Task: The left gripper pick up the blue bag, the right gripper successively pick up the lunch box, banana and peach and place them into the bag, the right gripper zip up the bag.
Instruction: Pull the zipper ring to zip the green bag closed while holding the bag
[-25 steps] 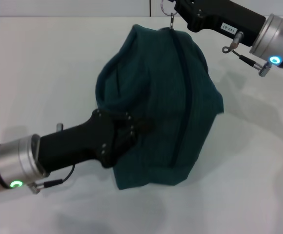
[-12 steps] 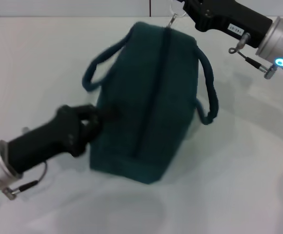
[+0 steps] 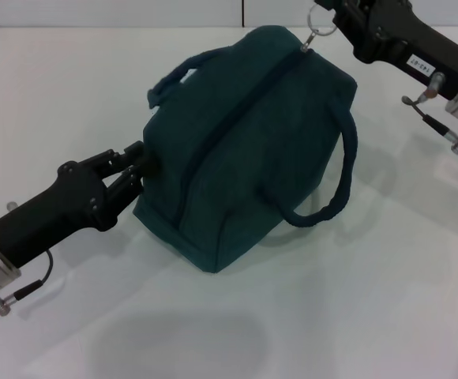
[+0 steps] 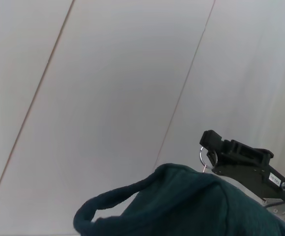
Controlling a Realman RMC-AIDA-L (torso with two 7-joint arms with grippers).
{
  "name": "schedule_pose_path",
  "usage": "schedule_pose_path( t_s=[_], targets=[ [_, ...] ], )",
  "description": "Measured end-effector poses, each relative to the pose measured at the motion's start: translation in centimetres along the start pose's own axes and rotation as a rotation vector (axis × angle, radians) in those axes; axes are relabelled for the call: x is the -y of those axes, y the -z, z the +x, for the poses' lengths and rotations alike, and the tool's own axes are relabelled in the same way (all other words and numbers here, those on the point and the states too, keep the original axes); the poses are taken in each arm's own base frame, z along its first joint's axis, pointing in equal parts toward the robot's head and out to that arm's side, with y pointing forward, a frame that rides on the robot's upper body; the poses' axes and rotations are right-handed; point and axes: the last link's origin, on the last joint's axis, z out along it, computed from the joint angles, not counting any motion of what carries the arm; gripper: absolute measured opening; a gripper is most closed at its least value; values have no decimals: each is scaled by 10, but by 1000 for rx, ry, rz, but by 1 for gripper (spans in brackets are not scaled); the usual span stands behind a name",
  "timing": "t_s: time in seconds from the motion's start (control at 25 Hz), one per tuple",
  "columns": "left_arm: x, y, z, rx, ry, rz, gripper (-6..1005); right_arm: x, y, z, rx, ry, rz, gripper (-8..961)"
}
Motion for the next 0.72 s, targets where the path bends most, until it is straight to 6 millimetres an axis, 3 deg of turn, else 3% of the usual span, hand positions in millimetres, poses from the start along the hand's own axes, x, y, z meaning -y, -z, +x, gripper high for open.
schedule_pose_path(
  t_s=[0.16,0.32,0.52,0.72],
  targets=[
    [1,1,5,-23,21,6,230,0,2,2,-3,-5,4,8],
    [11,1,27,7,40,-14,385,0,3,2,-1,-7,7,7],
    [24,-11,77,104,60,-51,589,2,3,-2,25,-48,23,6],
    [25,-46,130,300,44,-68,738,5,3,-4,41,-79,40,6]
  ],
)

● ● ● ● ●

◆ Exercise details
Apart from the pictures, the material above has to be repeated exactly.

◆ Answer for the task
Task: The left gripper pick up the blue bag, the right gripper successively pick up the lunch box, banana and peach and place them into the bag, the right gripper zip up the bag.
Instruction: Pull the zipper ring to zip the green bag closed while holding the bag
[-25 steps] 
[-12 steps] 
[+0 steps] 
[+0 steps] 
Controlling a Realman RMC-AIDA-L (torso with two 7-joint arms with grippers).
{
  "name": "schedule_pose_path",
  "usage": "schedule_pose_path( t_s=[_], targets=[ [_, ...] ], )",
  "description": "Measured end-effector poses, each relative to the pose measured at the motion's start: translation in centimetres along the start pose's own axes and rotation as a rotation vector (axis × angle, radians) in those axes; axes are relabelled for the call: x is the -y of those axes, y the -z, z the +x, for the poses' lengths and rotations alike, and the tool's own axes are relabelled in the same way (all other words and numbers here, those on the point and the states too, keep the original axes); the poses are taken in each arm's own base frame, z along its first joint's axis, pointing in equal parts toward the robot's head and out to that arm's side, with y pointing forward, a frame that rides on the robot's upper body; the poses' axes and rotations are right-handed; point and axes: the last link's origin, on the last joint's axis, z out along it, computed from the joint angles, not counting any motion of what carries the arm; gripper: absolute measured opening; a gripper is most closed at its least value; values have no decimals: each is scaled by 10, but by 1000 for rx, ry, rz, but by 1 for gripper (spans in brackets are not scaled); the usual span stands behind a name",
  "timing": "t_s: time in seconds from the motion's start (control at 25 Hz), one per tuple",
  "columns": "left_arm: x, y, z, rx, ry, rz, gripper (-6..1005); right_arm: x, y, z, rx, ry, rz, gripper (-8..961)"
}
Motion for the next 0.72 s, targets where the path bends most, until it is straight to 6 millimetres an axis, 3 deg of turn, else 3% of the usual span, hand positions in millimetres, poses from the start along the hand's own axes, x, y, z meaning -y, -z, +x, gripper high for open.
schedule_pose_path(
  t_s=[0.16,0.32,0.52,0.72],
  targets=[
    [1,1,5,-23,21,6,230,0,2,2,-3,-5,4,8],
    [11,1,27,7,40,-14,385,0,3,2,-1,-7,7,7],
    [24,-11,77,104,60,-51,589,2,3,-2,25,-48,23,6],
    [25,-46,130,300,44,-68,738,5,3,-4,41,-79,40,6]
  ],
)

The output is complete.